↓↓↓

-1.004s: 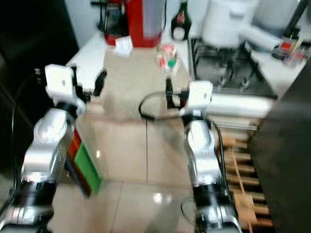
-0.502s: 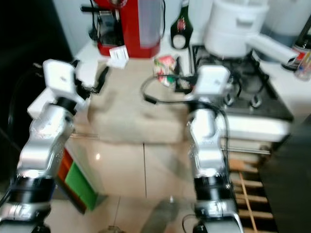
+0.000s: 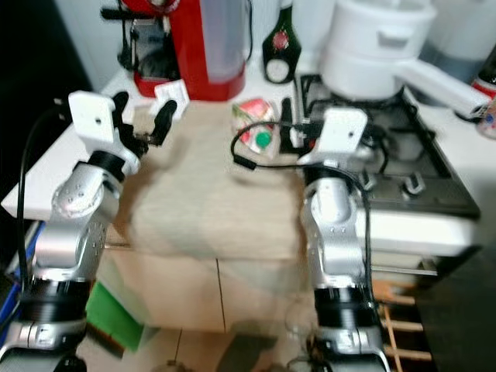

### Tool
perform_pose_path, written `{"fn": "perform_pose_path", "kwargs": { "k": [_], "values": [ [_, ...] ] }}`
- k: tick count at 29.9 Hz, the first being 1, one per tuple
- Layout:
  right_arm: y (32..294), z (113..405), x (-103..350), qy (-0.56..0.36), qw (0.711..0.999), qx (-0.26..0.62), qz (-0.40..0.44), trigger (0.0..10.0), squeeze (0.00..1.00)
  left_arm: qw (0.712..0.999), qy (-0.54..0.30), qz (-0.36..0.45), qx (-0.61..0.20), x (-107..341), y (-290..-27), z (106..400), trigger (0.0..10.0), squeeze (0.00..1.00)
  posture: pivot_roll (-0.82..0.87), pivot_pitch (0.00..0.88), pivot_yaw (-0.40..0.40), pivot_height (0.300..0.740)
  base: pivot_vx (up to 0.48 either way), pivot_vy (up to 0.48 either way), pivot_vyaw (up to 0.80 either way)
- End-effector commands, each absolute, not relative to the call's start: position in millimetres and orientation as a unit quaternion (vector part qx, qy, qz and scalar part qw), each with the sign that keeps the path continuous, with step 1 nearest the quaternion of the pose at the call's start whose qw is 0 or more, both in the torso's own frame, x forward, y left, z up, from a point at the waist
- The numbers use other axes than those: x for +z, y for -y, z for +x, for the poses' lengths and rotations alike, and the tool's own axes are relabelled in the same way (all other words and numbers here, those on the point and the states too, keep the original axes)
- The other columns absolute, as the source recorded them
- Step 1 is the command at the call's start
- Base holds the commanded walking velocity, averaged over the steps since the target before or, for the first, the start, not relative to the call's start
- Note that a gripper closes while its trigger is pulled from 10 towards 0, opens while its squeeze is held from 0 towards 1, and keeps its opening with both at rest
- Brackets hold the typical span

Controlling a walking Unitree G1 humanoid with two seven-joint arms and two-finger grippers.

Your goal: Restocking fridge

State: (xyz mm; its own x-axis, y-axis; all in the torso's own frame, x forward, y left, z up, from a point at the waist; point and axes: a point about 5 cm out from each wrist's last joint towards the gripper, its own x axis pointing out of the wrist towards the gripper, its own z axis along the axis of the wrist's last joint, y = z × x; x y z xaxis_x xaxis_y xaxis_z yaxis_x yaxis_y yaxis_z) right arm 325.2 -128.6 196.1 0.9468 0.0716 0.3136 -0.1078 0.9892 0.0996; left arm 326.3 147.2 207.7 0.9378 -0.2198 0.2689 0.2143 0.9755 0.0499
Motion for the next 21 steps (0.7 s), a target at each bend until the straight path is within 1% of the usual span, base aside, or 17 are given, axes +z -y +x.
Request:
{"fn": "perform_pose_path", "kwargs": {
  "k": [1, 10, 14, 17, 21],
  "values": [
    [130, 323, 196, 0.15, 0.985, 0.047, 0.066, 10.0, 0.13, 0.983, 0.143, 0.01, -0.118, 211, -146, 324, 10.0, 0.0, -0.02, 0.014, 0.043, 0.736, 0.0, 0.0, 0.0],
    [125, 320, 189, 0.125, 0.987, 0.047, 0.084, 10.0, 0.13, 0.983, 0.138, 0.012, -0.122, 210, -147, 324, 10.0, 0.0, -0.02, 0.013, 0.051, 0.736, 0.0, 0.0, 0.0],
    [124, 330, 176, 0.096, 0.99, 0.045, 0.098, 10.0, 0.13, 0.983, 0.138, 0.014, -0.122, 211, -148, 324, 10.0, 0.0, 0.0, 0.01, 0.054, 0.736, 0.0, 0.0, 0.0],
    [121, 339, 175, 0.088, 0.991, 0.055, 0.088, 10.0, 0.13, 0.983, 0.136, 0.016, -0.121, 210, -149, 323, 10.0, 0.0, 0.0, 0.008, 0.054, 0.736, 0.0, 0.0, 0.0],
    [119, 345, 176, 0.083, 0.991, 0.059, 0.082, 10.0, 0.13, 0.983, 0.135, 0.017, -0.121, 210, -149, 323, 10.0, 0.0, 0.01, 0.004, 0.048, 0.736, 0.0, 0.0, 0.0]
  ]
}}
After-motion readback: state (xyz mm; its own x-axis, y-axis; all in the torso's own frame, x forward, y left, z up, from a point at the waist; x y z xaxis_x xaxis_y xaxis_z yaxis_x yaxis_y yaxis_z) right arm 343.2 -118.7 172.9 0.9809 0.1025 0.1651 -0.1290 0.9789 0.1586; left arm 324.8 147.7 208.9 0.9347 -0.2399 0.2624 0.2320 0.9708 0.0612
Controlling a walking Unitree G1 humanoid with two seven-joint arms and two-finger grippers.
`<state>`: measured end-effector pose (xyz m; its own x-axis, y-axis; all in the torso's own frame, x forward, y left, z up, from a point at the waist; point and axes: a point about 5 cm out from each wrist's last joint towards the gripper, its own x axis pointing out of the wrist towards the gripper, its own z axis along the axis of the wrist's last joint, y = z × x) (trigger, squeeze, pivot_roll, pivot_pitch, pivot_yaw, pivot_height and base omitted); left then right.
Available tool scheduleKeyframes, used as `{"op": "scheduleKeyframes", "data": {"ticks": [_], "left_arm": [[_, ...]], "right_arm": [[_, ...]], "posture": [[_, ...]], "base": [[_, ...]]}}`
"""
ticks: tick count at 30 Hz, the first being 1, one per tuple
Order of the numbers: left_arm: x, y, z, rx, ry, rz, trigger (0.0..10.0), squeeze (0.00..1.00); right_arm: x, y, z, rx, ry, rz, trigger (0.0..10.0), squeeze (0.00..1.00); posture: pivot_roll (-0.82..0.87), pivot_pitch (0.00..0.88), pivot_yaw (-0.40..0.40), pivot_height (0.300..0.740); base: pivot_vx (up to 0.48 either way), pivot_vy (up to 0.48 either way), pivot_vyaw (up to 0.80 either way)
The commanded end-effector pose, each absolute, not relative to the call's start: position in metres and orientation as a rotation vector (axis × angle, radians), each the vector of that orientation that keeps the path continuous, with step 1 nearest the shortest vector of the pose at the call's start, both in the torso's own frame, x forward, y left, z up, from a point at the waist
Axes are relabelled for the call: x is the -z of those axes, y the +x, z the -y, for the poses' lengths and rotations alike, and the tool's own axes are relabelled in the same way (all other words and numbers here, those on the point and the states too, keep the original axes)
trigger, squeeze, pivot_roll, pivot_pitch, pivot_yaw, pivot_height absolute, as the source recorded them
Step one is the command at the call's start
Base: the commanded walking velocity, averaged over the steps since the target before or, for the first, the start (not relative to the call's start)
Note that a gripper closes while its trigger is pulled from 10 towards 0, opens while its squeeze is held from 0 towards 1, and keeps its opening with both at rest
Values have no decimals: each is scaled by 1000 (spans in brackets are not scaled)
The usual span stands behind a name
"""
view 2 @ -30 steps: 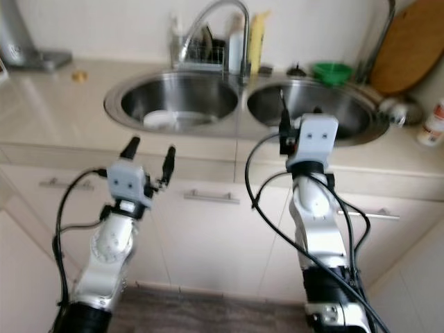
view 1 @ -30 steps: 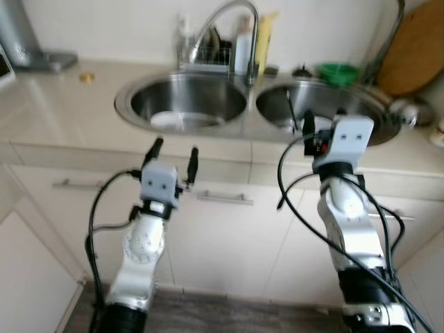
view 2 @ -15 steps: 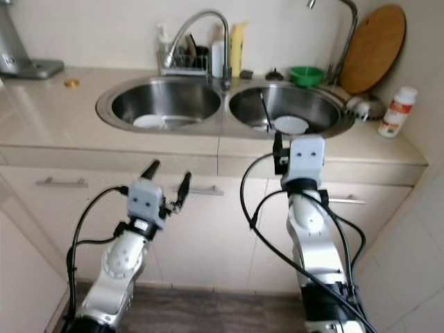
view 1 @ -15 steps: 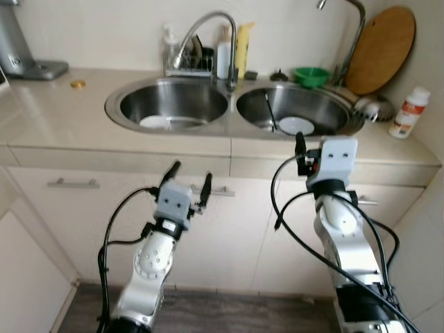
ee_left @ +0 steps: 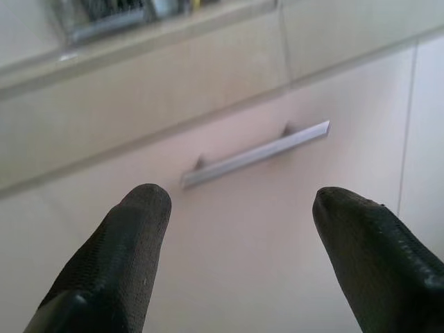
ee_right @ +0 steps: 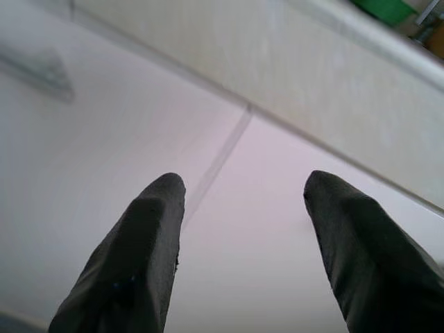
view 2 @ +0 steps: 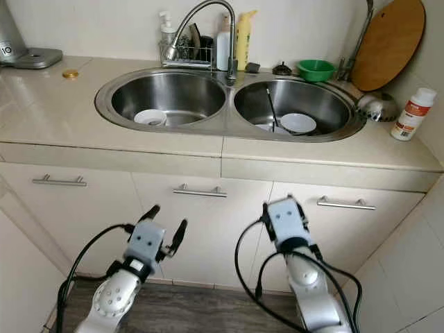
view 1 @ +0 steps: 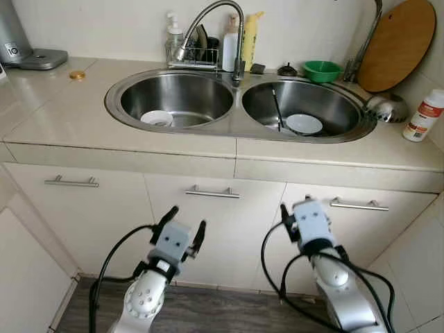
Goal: Kitchen organization
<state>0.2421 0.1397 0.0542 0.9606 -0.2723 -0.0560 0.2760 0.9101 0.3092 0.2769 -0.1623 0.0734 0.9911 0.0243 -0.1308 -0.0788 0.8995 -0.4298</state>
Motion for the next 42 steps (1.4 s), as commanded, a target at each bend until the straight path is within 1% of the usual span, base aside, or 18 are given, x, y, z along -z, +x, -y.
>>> {"op": "scheduleKeyframes", "data": {"ticks": [1, 2, 4, 5, 6, 7, 10, 12, 14, 16, 17, 19, 24, 42], "left_arm": [[-50, 241, -143, 266, 332, -47, 10000, 0], [-47, 240, -144, 254, 346, -69, 10000, 0], [-47, 239, -145, 249, 369, -80, 10000, 0], [-49, 233, -146, 269, 386, -87, 10000, 0], [-49, 233, -146, 269, 386, -87, 10000, 0], [-49, 226, -148, 281, 393, -100, 10000, 0], [-45, 216, -152, 277, 389, -125, 10000, 0], [-44, 215, -153, 276, 390, -129, 10000, 0], [-35, 215, -156, 243, 328, -167, 10000, 0], [-32, 218, -156, 234, 313, -169, 10000, 0], [-34, 223, -154, 245, 313, -151, 10000, 0], [-33, 225, -152, 255, 317, -153, 10000, 0], [-30, 225, -152, 250, 292, -177, 10000, 0], [-28, 226, -151, 260, 280, -166, 10000, 0]], "right_arm": [[-63, 272, 171, 9, -552, -176, 10000, 0], [-55, 267, 175, 23, -664, -187, 10000, 0], [-47, 260, 175, -86, -687, -208, 10000, 0], [-44, 254, 173, -197, -631, -233, 10000, 0], [-44, 254, 173, -197, -631, -233, 10000, 0], [-42, 247, 174, -230, -591, -243, 10000, 0], [-40, 235, 176, -205, -571, -259, 10000, 0], [-39, 233, 176, -204, -566, -262, 10000, 0], [-36, 226, 170, -229, -554, -245, 10000, 0], [-34, 226, 170, -238, -543, -241, 10000, 0], [-32, 228, 173, -219, -515, -246, 10000, 0], [-32, 230, 177, -202, -522, -233, 10000, 0], [-35, 229, 175, -219, -509, -187, 10000, 0], [-34, 229, 172, -214, -457, -135, 10000, 0]], "posture": [[57, 0, -36, 740], [53, 0, -36, 740], [41, 0, -34, 740], [31, 0, -29, 740], [31, 0, -29, 740], [29, 0, -28, 740], [22, 0, -23, 740], [22, 0, -23, 740], [18, 0, -17, 740], [8, 0, -16, 740], [7, 0, -14, 740], [5, 0, -15, 740], [6, 0, -17, 740], [17, 0, -13, 740]], "base": [[0, 0, 0], [0, 0, 0], [0, 0, 0], [0, 0, 0], [0, 0, 0], [0, 0, 0], [0, 0, 0], [0, 0, 0], [0, 0, 0], [0, 0, 0], [0, 0, 0], [0, 0, 0], [0, 0, 0], [0, 0, 0]]}}
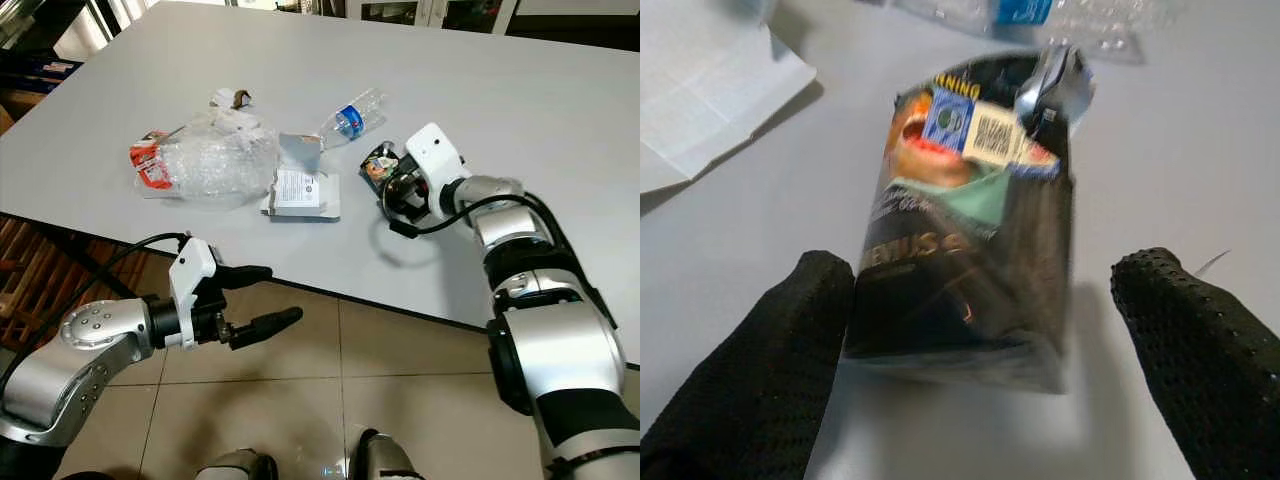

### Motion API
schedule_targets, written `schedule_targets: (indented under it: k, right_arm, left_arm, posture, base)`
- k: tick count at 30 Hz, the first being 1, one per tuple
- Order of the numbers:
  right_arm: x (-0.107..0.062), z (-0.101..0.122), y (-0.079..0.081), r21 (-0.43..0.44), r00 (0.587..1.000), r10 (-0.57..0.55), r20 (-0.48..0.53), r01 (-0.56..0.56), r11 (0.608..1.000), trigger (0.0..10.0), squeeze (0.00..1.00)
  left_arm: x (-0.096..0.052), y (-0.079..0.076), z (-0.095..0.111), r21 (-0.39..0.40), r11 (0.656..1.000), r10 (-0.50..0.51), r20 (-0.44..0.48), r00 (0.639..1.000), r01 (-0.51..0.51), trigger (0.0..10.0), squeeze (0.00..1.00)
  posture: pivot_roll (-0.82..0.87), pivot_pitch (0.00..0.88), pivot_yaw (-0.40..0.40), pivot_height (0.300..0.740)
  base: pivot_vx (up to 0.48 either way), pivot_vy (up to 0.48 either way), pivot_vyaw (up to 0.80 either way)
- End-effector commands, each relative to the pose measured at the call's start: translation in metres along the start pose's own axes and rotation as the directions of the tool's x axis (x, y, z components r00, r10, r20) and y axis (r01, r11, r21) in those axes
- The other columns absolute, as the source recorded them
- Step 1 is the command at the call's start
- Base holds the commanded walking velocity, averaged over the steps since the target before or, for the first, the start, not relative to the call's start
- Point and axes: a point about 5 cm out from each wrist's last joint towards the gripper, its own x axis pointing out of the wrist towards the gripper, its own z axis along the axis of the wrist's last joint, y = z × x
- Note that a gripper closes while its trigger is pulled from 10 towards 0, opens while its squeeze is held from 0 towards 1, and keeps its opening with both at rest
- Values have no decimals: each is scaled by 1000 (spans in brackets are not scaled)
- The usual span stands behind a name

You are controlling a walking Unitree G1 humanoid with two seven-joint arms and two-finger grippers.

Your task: Picking trash to rubbish bin

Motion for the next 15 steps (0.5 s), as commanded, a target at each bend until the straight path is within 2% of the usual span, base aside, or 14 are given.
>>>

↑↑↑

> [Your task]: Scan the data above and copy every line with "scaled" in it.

> [Response area]:
Values have no decimals: each is scaled by 1000 (spans in brackets are not scaled)
- Values have no decimals: each is scaled by 1000 (spans in brackets are not scaled)

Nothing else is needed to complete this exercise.